On Tue, 2008-06-10 at 11:52 -0700, Richard Guthrie wrote:
> Andrew,
> 
> In response to question 1, 2 & 3 involving the MS-SNTP document, section 
> 3.2.5 specifies the following:
> 
> If the server fails to retrieve the cryptographic keys or to compute the 
> crypto-checksum, the server SHOULD<16> fail the authentication and ignore the 
> request without responding.
> 
> Note 16 further clarifies the behavior of a couple of flavors of the server 
> operating system as:
> 
> <16> Section 3.2.5: Windows NTP servers in Windows 2000, Windows XP, and 
> Windows Server 2003 do not honor the above "SHOULD". Instead, they respond to 
> the request. In Windows 2000, the server responds with a Server NTP Response 
> message without an Authenticator field if authentication fails. In Windows XP 
> and Windows Server 2003, the server responds with a Server NTP Response 
> message that includes an Authenticator field in which the Crypto-Checksum 
> subfield is set to zero.
> In Windows Server 2008, in the case of the read-only domain controller (RODC) 
> as the server, if the RODC does not store the cryptographic key locally, the 
> server validates the RID. If the RID identifies a valid object, the server 
> forwards the original Client NTP Request message to its own time source, 
> which must be a writable domain controller. The writable domain controller 
> that has the cryptographic key authenticates the client's request instead. On 
> receiving the response from the writable domain controller, the RODC forwards 
> the response to the client.
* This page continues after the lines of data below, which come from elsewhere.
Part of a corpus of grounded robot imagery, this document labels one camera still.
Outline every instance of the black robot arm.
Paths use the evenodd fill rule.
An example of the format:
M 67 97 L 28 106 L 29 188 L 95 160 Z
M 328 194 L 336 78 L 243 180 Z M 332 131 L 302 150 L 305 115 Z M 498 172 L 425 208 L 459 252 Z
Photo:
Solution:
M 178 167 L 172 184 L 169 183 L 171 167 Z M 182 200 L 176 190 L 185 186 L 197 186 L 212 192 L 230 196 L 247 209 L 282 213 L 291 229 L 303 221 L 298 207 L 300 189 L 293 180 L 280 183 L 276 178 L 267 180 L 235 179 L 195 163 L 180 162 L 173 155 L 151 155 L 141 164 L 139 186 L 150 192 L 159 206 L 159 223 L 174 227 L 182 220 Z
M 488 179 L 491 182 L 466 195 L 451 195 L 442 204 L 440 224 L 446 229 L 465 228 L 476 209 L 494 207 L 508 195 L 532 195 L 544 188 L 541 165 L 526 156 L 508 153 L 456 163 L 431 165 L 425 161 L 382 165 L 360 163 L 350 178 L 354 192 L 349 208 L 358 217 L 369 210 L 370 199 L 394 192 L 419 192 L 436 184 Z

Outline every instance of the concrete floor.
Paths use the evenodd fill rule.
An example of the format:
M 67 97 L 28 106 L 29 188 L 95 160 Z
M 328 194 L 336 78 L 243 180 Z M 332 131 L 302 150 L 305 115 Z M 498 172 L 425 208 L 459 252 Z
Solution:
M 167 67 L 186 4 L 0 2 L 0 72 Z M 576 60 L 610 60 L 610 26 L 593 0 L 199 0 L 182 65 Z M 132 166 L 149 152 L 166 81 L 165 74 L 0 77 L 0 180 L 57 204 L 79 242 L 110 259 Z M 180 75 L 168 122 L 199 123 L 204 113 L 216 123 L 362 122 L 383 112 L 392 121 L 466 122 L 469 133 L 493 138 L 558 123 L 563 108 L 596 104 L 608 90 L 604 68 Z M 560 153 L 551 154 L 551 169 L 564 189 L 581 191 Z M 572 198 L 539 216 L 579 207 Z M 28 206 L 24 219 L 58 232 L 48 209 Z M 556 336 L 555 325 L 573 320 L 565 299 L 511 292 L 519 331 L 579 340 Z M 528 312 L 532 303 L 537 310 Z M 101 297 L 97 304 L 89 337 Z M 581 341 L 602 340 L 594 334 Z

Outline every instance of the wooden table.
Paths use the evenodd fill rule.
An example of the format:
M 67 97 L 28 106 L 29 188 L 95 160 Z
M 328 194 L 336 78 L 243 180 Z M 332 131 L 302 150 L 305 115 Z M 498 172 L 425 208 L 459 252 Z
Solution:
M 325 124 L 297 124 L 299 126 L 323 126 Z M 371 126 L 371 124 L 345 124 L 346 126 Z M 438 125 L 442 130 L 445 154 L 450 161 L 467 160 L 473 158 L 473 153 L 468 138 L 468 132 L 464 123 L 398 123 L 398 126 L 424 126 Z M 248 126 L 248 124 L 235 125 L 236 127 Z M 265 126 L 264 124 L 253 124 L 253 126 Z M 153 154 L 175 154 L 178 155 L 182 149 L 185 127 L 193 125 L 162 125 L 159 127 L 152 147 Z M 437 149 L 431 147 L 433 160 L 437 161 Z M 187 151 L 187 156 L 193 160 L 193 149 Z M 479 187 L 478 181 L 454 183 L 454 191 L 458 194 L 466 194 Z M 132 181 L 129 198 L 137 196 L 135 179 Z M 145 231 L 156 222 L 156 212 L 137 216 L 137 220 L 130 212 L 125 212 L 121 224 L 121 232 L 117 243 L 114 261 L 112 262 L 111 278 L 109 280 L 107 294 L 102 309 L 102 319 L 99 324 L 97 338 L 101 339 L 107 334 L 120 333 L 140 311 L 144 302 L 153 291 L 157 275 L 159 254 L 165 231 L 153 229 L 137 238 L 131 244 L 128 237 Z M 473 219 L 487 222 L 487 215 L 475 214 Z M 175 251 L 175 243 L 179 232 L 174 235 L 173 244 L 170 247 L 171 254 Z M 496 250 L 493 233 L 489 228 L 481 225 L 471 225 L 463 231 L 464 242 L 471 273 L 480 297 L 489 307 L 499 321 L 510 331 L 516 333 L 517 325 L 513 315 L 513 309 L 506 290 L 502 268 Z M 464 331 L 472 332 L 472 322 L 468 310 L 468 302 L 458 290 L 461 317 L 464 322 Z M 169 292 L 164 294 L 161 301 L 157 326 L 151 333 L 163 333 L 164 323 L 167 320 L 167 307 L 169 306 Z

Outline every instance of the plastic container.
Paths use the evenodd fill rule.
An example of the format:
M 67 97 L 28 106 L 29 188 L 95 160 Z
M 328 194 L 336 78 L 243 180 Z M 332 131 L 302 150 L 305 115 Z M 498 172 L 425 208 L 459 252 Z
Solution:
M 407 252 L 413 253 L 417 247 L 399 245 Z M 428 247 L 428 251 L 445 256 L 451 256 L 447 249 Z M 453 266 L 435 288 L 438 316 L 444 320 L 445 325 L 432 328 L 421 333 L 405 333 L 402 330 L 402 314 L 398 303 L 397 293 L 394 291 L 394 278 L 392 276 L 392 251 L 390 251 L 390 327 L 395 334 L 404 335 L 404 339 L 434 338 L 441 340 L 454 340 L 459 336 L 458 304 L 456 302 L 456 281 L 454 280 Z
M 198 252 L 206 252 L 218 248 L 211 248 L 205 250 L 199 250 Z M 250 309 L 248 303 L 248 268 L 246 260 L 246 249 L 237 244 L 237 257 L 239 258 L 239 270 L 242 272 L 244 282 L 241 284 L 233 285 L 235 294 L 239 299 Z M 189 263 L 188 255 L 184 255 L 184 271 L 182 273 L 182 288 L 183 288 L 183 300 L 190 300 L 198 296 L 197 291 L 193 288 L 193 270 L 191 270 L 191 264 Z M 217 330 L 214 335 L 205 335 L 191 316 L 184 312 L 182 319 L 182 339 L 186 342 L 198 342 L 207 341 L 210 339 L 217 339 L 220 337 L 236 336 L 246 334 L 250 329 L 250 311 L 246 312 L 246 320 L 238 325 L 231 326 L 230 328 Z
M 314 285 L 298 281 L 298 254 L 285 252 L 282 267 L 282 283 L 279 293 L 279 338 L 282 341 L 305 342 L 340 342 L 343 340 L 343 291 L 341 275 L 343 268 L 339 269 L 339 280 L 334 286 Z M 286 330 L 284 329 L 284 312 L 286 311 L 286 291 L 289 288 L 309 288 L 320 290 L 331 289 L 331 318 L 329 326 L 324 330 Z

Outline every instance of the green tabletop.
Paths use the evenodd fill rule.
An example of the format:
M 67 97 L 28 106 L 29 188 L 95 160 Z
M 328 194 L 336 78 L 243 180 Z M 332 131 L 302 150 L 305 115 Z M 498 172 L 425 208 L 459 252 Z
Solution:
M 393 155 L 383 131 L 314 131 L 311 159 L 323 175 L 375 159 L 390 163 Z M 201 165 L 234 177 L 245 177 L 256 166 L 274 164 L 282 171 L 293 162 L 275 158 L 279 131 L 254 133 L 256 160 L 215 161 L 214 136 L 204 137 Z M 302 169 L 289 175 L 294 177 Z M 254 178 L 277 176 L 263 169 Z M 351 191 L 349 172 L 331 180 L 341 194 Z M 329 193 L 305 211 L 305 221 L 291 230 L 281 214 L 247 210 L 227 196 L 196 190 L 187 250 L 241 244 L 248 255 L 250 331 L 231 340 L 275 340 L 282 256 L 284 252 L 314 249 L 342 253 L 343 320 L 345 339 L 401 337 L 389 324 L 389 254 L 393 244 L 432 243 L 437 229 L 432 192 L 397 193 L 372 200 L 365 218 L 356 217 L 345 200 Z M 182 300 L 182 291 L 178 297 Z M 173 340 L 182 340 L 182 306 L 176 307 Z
This process is known as "chaining". If the RID 
> is not identified as a valid object, the server fails the authentication and 
> ignores the request without responding.
> 
> In addition you can reference section 3.5.4.7.2 of the MS-NRPC
> documentation which discusses invalid accounts or accounts that could
> not be found.  This covers what the response should look like when
> authentication fails which I think answers question 3 and the behavior
> when the account is disabled.

As alternate implementations do not need to call
NetrLogonComputeServerDigest (nor is this referenced in the spec) can
you please move or reference the discussion of how accounts are
described as 'invalid' to the SNTP doc?

> Let me know if closes these issues.

As it appears the only control is on accounts marked disabled, the
security section needs to detail the attacks that should be considered
against accounts that are expired or otherwise unavailable, but not
marked 'disabled'.  (Unless of course machine accounts are not subject
to such restrictions, in which case it should be clarified). 

Regardless (but perhaps you are dealing with this separately) the issue
of offline password attacks needs to be considered in the security
section. 

Andrew Bartlett
-- 
Andrew Bartlett
http://samba.org/~abartlet/
Authentication Developer, Samba Team           http://samba.org
Samba Developer, Red Hat Inc.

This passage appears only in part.